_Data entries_
□ □ □
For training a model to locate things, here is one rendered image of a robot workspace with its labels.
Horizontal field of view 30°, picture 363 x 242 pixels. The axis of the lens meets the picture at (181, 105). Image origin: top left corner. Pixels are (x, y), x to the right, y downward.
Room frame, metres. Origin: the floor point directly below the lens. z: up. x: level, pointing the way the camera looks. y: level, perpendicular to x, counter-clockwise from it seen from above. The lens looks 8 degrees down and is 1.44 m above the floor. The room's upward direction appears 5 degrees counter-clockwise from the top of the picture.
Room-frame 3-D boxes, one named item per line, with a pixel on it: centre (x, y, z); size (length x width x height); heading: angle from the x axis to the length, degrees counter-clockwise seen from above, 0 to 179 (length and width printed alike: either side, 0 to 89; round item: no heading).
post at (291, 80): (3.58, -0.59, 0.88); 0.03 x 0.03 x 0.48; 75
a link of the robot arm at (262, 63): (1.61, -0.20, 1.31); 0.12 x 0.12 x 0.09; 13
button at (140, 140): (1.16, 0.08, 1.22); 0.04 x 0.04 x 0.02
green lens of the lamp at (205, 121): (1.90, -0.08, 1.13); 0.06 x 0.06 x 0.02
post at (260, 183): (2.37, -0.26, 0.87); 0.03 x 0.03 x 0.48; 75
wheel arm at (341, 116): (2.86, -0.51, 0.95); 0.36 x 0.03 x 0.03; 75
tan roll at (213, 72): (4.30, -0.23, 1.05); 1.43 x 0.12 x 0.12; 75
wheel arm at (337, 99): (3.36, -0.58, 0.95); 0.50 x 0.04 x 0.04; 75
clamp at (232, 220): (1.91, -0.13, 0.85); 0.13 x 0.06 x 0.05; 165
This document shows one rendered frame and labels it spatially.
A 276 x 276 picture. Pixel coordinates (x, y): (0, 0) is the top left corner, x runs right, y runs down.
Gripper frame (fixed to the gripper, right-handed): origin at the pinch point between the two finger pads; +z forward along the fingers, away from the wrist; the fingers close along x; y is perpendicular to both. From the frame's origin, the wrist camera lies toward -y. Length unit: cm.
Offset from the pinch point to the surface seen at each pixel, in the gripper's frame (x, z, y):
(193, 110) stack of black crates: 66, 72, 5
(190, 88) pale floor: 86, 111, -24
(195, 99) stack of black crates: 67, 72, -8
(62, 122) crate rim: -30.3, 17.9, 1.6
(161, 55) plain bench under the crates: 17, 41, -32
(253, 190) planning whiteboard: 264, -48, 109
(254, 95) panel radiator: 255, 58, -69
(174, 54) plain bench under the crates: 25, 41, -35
□ □ □
Copy the data above in its entirety, exactly as given.

_Finished task_
For training a model to locate things, here is one rendered image of a robot workspace with its labels.
Horizontal field of view 30°, picture 363 x 242 pixels. The axis of the lens meets the picture at (181, 105). Image origin: top left corner. Pixels are (x, y), x to the right, y downward.
Room frame, metres. Origin: the floor point directly below the lens. z: up. x: level, pointing the way the camera looks. y: level, perpendicular to x, counter-clockwise from it seen from above. The lens looks 8 degrees down and is 1.44 m above the floor. The room's upward direction appears 5 degrees counter-clockwise from the top of the picture.
Room-frame 3-D boxes, one named item per line, with a pixel on it: centre (x, y, z); size (length x width x height); heading: angle from the x axis to the length, degrees counter-clockwise seen from above, 0 to 179 (length and width printed alike: either side, 0 to 89; round item: no heading).
post at (291, 80): (3.58, -0.59, 0.88); 0.03 x 0.03 x 0.48; 75
a link of the robot arm at (262, 63): (1.61, -0.20, 1.31); 0.12 x 0.12 x 0.09; 13
button at (140, 140): (1.16, 0.08, 1.22); 0.04 x 0.04 x 0.02
green lens of the lamp at (205, 121): (1.90, -0.08, 1.13); 0.06 x 0.06 x 0.02
post at (260, 183): (2.37, -0.26, 0.87); 0.03 x 0.03 x 0.48; 75
wheel arm at (341, 116): (2.86, -0.51, 0.95); 0.36 x 0.03 x 0.03; 75
tan roll at (213, 72): (4.30, -0.23, 1.05); 1.43 x 0.12 x 0.12; 75
wheel arm at (337, 99): (3.36, -0.58, 0.95); 0.50 x 0.04 x 0.04; 75
clamp at (232, 220): (1.91, -0.13, 0.85); 0.13 x 0.06 x 0.05; 165
This document shows one rendered frame and labels it spatially.
A 276 x 276 picture. Pixel coordinates (x, y): (0, 0) is the top left corner, x runs right, y runs down.
Gripper frame (fixed to the gripper, right-handed): origin at the pinch point between the two finger pads; +z forward along the fingers, away from the wrist; the fingers close along x; y is perpendicular to both. From the frame's origin, the wrist camera lies toward -y. Length unit: cm.
Offset from the pinch point to the surface seen at each pixel, in the gripper's frame (x, z, y):
(193, 110) stack of black crates: 66, 72, 5
(190, 88) pale floor: 86, 111, -24
(195, 99) stack of black crates: 67, 72, -8
(62, 122) crate rim: -30.3, 17.9, 1.6
(161, 55) plain bench under the crates: 17, 41, -32
(253, 190) planning whiteboard: 264, -48, 109
(254, 95) panel radiator: 255, 58, -69
(174, 54) plain bench under the crates: 25, 41, -35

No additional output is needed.